__INFORMATION SUPPLIED__
= Beginning of Section =

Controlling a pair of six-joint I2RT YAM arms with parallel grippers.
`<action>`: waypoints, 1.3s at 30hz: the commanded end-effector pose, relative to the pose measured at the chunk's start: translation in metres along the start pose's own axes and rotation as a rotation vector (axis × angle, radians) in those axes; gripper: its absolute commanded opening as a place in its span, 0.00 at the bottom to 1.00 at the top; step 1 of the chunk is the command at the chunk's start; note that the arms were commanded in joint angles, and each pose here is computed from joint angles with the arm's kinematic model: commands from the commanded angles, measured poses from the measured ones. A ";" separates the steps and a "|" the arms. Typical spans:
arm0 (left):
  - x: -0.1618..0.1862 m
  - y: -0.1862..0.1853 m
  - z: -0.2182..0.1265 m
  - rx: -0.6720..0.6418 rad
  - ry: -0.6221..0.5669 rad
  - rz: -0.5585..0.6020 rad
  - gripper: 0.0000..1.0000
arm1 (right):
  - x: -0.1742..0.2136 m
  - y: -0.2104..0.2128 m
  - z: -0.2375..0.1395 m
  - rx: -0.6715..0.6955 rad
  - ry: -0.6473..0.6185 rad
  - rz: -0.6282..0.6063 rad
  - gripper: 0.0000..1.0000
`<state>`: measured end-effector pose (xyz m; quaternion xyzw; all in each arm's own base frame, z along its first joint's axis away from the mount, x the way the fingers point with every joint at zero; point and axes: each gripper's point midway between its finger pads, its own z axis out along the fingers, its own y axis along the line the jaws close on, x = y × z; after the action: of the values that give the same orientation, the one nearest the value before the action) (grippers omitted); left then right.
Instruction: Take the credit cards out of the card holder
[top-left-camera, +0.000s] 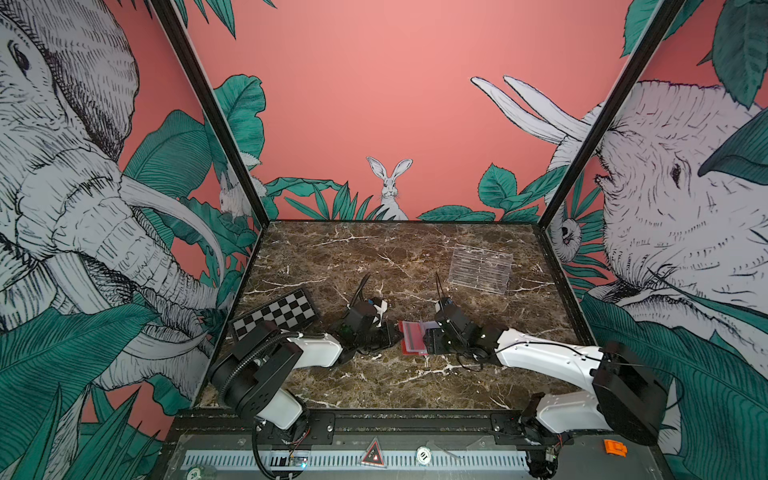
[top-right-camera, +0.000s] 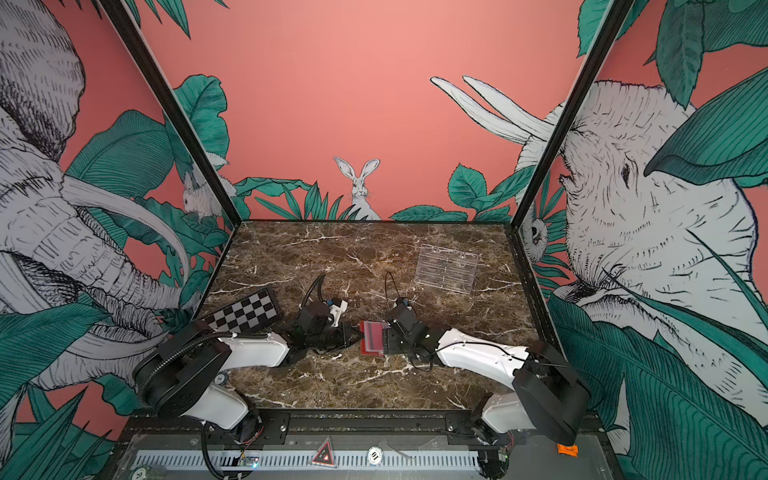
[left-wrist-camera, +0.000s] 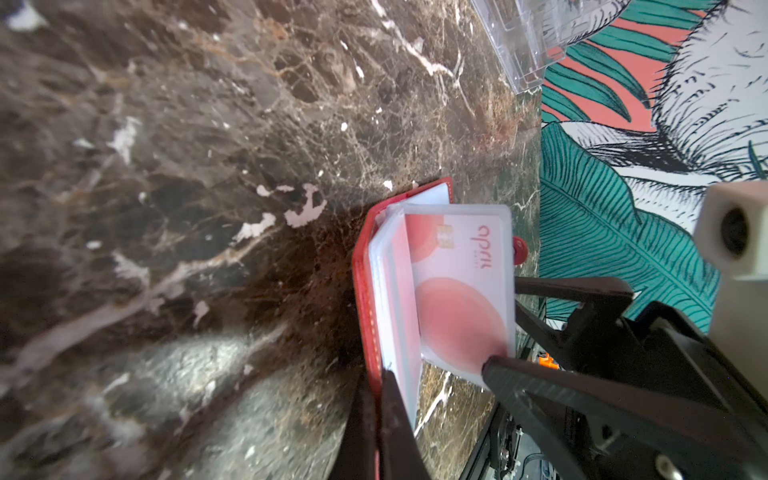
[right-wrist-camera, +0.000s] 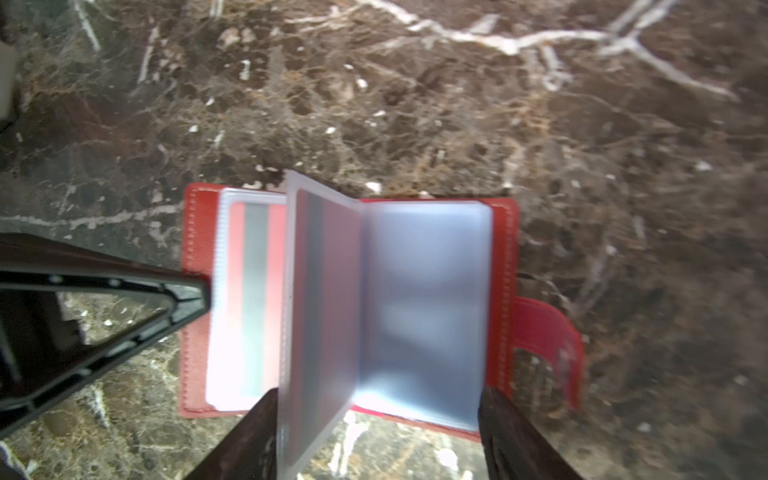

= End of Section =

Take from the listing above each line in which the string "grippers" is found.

Controlling a pair of six-joint I2RT YAM arms with parallel grippers.
`<state>`: measured end-effector pose (xyz m; quaternion xyzw; all in each arm's own base frame, z along its first joint's axis away from the mount, x the way the fingers point with every joint at zero; point and axes: each gripper's point midway between its finger pads, its own z axis out along the fingers, its own y axis along the line the jaws close on, x = y × z; after the action: of the values that give the same orientation, the one nearest the value before the action) (grippers omitted); left then right.

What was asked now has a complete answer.